= Panodorus of Alexandria =

Panodorus of Alexandria was an Egyptian Byzantine monk, historian and writer who lived around 400.

He introduced a world era calculation, which reckoned 5,904 years from Adam (in Greek "ἀπό κτίσεως κόσμου", "apo ktiseos kosmou" or "ἔτος κόσμου", "etos kosmou", that is "since world's creation" or "the year of the world", in Latin "Anno Mundi") to the year 412 CE, about which time he lived. This era is usually termed the Antiochian, sometimes the Alexandrian era. Its new year was also transferred to September 1, in which case the eight latter months of its year 5493 are the eight former months of the year one of our chronology. More important than this is the Byzantine World Era, which long served as the standard of computation in the Eastern Empire, in Russia, among the Albanians, Servians, and Modern Greeks.
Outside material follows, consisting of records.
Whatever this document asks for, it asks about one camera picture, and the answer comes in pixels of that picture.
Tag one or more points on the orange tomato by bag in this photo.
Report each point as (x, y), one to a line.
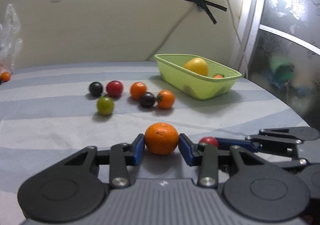
(5, 76)

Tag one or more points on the striped blue bedsheet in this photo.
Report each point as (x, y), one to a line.
(48, 113)

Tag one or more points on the green plastic basket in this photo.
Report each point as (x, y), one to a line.
(194, 85)

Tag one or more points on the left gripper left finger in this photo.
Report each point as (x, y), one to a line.
(118, 157)

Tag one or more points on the orange tomato in cluster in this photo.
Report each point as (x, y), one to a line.
(137, 90)

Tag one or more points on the orange cherry tomato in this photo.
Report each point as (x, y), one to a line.
(218, 76)

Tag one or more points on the orange mandarin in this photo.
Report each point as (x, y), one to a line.
(161, 138)

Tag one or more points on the black tape cross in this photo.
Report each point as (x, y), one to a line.
(204, 5)

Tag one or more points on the orange tomato with stem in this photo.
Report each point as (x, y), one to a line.
(165, 99)

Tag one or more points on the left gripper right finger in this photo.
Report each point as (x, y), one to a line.
(207, 157)

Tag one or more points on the black plum tomato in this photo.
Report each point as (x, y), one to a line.
(96, 89)

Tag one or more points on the clear plastic bag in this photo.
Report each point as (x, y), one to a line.
(11, 44)

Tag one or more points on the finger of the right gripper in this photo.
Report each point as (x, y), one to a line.
(225, 144)

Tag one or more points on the green tomato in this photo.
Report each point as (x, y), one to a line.
(105, 105)

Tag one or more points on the red cherry tomato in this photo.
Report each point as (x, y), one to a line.
(114, 89)

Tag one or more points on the large yellow grapefruit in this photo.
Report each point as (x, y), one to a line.
(197, 65)

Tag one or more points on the dark purple tomato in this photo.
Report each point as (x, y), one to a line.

It counts sixteen years in excess of the Antiochian era, though likewise beginning the year with September 1; its year 5509 began with September 1 of the year one before Christ. This era was in use in Russia until 1700; whence it originated appears not to be known. By the 10th century, this dating system (its beginning fixed at 5509 BCE) became standard in the Byzantine Empire and thereby, the Orthodox countries of Eastern Europe. But as such Anno Mundi time systems became very popular, they created a huge problem: end-of-world fever, caused by a threatening Seventh Day that equated to the end of the 6000-year period and corresponded to a date 500 years after Christ's birth year. So many Chiliasm, or Millenarianism, emphasizing religious movements arose at that period. In 1492, Sir Thomas Browne supported also the belief that the world was created in 5509 BCE and that its ordained lifetime was 7,000 years.